Led by the archaeologist Alejandro Uriarte Torres, the Izapa Research and Conservation Project (PICI) is restoring the splendor of the monuments and the site in general, INAH said in a statement.

Uriarte said that the work is being carried out to repair damage to the site’s structures caused by their proximity to Tacaná, an active volcano that last erupted in 1986.

He explained that when the PICI team first examined Izapa in 2015, they found that parts of the clay structures were displaced, crumbling or cracked due to seismic activity linked to rumblings and eruptions at the volcano.

A ballcourt at the Izapa site.
A ballcourt at the Izapa site. Alejandro Uriarte Torres/INAH

While carrying out the restoration work, archaeologists were able to identify the construction systems and materials used at Izapa, Uriarte said, adding that a study will be carried out to determine where the materials came from.

All of the structures are made out of clay, the archaeologist said, explaining that after they were built, their exterior walls were covered with river stones measuring 50-60 centimeters in diameter. All of the restoration work has been carried out with respect for the original construction techniques, Uriarte said.

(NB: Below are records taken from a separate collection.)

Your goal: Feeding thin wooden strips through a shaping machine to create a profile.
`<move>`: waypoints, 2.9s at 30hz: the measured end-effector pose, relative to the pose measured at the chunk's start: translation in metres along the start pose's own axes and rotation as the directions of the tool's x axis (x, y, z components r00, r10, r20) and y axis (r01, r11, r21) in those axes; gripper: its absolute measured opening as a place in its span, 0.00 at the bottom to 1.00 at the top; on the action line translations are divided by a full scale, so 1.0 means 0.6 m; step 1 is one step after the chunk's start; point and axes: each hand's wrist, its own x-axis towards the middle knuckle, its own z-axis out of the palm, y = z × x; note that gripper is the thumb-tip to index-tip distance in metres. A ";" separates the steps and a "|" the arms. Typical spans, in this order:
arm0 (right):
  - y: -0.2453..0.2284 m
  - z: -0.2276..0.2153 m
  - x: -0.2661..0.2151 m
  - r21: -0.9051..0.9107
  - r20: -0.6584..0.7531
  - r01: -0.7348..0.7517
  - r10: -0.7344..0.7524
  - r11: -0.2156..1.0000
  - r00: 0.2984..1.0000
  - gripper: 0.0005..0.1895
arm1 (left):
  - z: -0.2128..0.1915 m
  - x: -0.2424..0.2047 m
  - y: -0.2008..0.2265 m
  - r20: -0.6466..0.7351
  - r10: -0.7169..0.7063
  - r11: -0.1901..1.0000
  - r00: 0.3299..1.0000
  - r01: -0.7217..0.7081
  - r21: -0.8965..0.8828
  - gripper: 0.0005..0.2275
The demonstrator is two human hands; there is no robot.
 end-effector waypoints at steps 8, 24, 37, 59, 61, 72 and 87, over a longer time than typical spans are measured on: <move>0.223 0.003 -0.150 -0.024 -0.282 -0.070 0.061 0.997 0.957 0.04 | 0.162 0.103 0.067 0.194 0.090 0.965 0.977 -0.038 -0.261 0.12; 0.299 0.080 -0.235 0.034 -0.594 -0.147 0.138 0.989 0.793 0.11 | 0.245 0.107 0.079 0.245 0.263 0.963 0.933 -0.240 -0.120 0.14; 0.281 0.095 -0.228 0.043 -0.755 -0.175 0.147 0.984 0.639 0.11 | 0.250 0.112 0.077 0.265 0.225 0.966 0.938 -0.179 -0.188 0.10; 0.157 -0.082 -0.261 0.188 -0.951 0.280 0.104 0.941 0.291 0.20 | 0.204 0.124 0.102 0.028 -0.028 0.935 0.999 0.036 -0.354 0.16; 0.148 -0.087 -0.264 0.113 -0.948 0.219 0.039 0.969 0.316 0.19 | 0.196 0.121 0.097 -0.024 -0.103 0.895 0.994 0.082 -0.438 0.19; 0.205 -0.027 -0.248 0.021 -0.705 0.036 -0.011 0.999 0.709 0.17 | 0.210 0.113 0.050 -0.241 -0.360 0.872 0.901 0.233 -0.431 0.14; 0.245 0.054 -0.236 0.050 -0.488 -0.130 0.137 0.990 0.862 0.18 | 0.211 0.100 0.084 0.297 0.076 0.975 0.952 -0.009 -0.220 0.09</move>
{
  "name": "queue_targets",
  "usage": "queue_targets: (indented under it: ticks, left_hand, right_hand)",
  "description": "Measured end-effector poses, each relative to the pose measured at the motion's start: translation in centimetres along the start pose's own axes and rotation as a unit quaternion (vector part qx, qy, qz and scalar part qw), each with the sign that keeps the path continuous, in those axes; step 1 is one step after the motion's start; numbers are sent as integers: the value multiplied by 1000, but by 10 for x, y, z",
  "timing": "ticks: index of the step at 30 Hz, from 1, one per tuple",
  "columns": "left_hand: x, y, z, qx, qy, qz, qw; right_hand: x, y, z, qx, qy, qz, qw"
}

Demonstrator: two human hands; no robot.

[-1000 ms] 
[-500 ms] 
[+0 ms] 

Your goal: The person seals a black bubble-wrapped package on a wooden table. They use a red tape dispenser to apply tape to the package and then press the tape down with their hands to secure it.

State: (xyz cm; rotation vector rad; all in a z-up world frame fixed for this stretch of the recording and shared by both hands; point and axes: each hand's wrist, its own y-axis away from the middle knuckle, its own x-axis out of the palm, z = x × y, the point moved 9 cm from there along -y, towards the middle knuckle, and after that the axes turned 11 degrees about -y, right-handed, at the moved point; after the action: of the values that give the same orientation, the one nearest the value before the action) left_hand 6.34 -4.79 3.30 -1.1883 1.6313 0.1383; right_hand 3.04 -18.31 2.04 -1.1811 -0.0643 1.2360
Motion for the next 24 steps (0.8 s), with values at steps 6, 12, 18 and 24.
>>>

“We learned to value the earthen architecture in Mesoamerica, which is much more common that we think. … There are a great quantity of sites like Izapa, where only the walls are made with stone … The whole interior is clay,” he said.

“This is something that we have to study more deeply because we generally have the idea that all the Mesoamerican buildings are stone.”

The archaeologist explained that the stone monuments, or steles, are being cleaned of lichen and other types of fungi that thrive in the year-round humid climate at Izapa, one of the most important archaeological sites in the Soconusco region of Chiapas.

After cleaning, archaeologists are photographing the monuments with the aim of establishing a visual registry of their iconography before further deterioration occurs.

Some steles were removed from the site before the current project began and are on display at the National Museum of Anthropology in Mexico City and the Soconusco Museum in Tapachula.

INAH said that the microorganisms growing on the steles are also being studied to determine how they can be removed in the future without harming them. Alejandro Medina, an INAH biologist, is leading the work.

Izapa reached its peak between 850 B.C. and 100 B.C. but was abandoned completely sometime around 1200, a year which corresponds to the early post-classic period of pre-Hispanic Mesoamerica.